§ **Dataset excerpt**:
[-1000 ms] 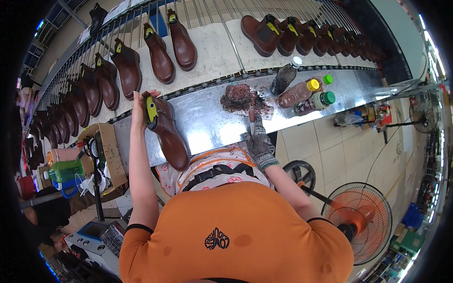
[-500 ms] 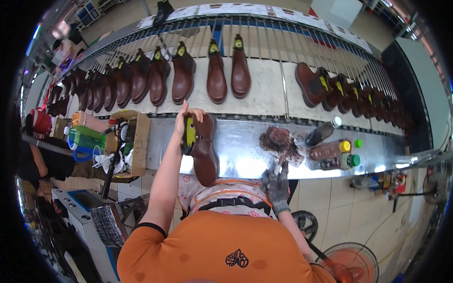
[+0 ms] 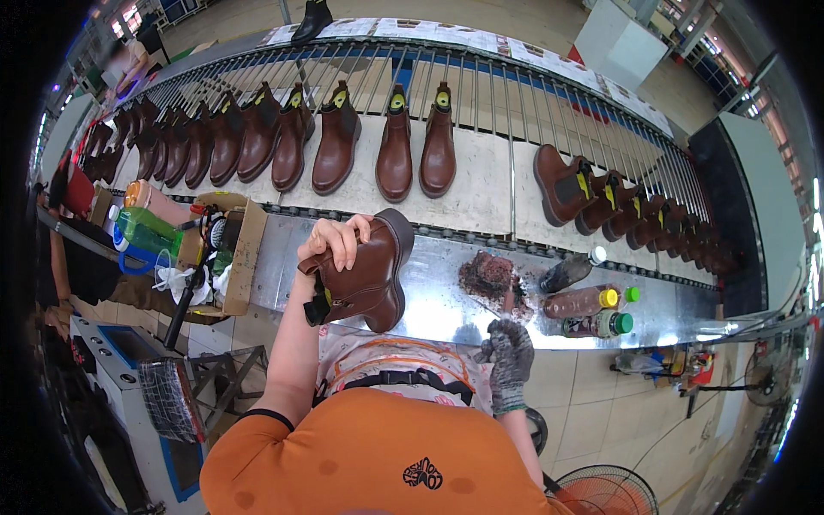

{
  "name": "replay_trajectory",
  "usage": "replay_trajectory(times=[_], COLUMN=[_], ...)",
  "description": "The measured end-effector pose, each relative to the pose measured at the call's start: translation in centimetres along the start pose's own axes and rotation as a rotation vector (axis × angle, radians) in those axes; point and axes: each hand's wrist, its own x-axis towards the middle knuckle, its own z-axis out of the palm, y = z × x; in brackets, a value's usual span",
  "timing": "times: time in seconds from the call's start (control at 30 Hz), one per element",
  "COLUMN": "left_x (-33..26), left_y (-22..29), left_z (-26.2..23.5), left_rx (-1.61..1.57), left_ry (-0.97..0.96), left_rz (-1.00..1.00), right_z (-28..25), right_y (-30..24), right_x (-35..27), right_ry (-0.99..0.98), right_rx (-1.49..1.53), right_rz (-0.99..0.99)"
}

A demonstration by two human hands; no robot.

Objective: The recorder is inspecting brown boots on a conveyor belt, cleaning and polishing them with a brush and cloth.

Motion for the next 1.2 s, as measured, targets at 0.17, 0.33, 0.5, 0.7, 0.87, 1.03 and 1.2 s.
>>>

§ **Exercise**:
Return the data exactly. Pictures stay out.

§ **Written response**:
[-1000 ms] 
[-500 ms] 
[+0 ms] 

{
  "name": "replay_trajectory",
  "usage": "replay_trajectory(times=[_], COLUMN=[_], ...)",
  "description": "The measured end-effector pose, each relative to the pose measured at the call's start: translation in centimetres along the start pose's own axes and rotation as a rotation vector (axis × angle, radians) in those axes; point and axes: each hand's wrist, its own x-axis towards the middle knuckle, its own z-axis out of the palm, y = z × x; in brackets, a value's usual span",
  "timing": "times: time in seconds from the call's start (control at 30 Hz), one per element",
  "COLUMN": "left_x (-33..26), left_y (-22..29), left_z (-26.2..23.5), left_rx (-1.61..1.57), left_ry (-0.97..0.96), left_rz (-1.00..1.00), right_z (-28..25), right_y (-30..24), right_x (-35..27), right_ry (-0.99..0.98), right_rx (-1.49..1.53), right_rz (-0.99..0.99)"
}

A demonstration by two human hands; no robot.

Objective: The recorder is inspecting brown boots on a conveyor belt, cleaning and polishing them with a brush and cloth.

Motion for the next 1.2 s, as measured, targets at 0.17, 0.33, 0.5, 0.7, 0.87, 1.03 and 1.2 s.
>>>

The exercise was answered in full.